The Atlantic Monthly's table of contents for April is unusually diversified. Of special interest to German students is Mr. William P. Andrews' article on "Goethe's Key to Faust." This paper, which is the first of a series, discusses in a learned but entertaining manner the mythological sources of the Faust legend and tells us that, in looking for the key to Faust, we are to go the poet himself, to the poet's life, and the poet's thought, for then we can come at the deeper significance hidden under all the seeming trivialities of the action of the play. "There is," he says, "always something higher at the bottom, and nothing is required but eyes and knowledge of the world and the power of comprehension to perceive the great in the small."

"The Brazen Android" is the curious title of a story in two parts by the late William Douglas O'Connor, which has the place of honor in the Atlantic for April. It is a story of old London, and its ancient life is brought vividly before us by the ready imagination of the author. Francis Parkman's second paper on "The Capture of Louisbourg by the New England Militia" is marked by the still and care which Mr. Parkman devotes to everything he writes, and Mr.
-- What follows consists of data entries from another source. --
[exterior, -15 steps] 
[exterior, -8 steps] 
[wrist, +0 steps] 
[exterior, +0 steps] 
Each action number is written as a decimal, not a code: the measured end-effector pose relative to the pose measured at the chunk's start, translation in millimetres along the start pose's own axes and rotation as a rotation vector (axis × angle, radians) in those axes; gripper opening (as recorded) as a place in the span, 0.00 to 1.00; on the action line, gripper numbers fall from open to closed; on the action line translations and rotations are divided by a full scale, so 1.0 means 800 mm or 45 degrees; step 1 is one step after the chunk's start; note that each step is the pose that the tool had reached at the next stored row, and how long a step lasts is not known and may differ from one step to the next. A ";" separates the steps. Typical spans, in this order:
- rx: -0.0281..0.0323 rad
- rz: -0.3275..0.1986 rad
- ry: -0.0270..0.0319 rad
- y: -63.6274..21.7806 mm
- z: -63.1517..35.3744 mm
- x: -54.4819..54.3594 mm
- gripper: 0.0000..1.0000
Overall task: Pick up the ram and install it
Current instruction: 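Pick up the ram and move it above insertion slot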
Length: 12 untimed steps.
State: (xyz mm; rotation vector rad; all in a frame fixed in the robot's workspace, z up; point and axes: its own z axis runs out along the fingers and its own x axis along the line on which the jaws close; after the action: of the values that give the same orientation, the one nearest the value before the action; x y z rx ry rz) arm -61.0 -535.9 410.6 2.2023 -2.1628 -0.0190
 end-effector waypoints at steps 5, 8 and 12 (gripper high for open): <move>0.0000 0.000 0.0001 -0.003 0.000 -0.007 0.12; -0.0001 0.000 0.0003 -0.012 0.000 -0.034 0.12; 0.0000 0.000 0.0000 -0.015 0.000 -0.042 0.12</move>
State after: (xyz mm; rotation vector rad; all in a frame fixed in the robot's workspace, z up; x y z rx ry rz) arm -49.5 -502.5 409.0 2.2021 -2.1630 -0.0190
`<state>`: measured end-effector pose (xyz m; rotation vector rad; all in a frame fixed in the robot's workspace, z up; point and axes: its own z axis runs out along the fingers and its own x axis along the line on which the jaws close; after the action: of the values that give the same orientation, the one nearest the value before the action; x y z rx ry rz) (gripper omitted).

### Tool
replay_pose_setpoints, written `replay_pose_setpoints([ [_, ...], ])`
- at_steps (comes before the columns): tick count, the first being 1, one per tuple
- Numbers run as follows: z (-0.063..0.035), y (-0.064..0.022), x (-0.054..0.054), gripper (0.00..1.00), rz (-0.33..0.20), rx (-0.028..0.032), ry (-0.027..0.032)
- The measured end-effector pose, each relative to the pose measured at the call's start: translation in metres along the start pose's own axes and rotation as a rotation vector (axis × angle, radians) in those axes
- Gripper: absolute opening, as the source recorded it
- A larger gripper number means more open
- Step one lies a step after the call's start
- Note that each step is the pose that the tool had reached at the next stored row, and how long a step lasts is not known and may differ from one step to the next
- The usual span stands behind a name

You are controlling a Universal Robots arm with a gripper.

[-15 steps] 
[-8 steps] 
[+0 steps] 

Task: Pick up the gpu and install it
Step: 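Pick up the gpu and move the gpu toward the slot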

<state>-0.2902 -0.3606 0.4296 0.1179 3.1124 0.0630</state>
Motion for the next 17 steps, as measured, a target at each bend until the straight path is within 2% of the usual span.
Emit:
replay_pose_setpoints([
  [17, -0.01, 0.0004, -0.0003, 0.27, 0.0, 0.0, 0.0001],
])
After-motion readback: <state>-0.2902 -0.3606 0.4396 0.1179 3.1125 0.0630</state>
Stockton's "House of Martha" continues for three more chapters in its usual vivacious fashion.

Among the book reviews are two which will be of interest to Harvard men-one on Professor Toy's recently published "Jndaism and Christianity," the other upon Professor James's "Principles of Psychology." Professor Toy's work is a sketch of the progress of thought from Old Testament to New Testament, and the criticism of it is decidedly favorable, although the reviewer thinks that Professor Toy has an excessive regard for the theory of development and exhibits too much subjective criticism. "Professor James's work," says the critic, "is rich and living,- a book in which a generous nature breaks out at every point, although there is an absence of logical unity."

The remainder of the number is very entertaining, and the magazine reader will find the Atlantic for April one of the best of recent issues.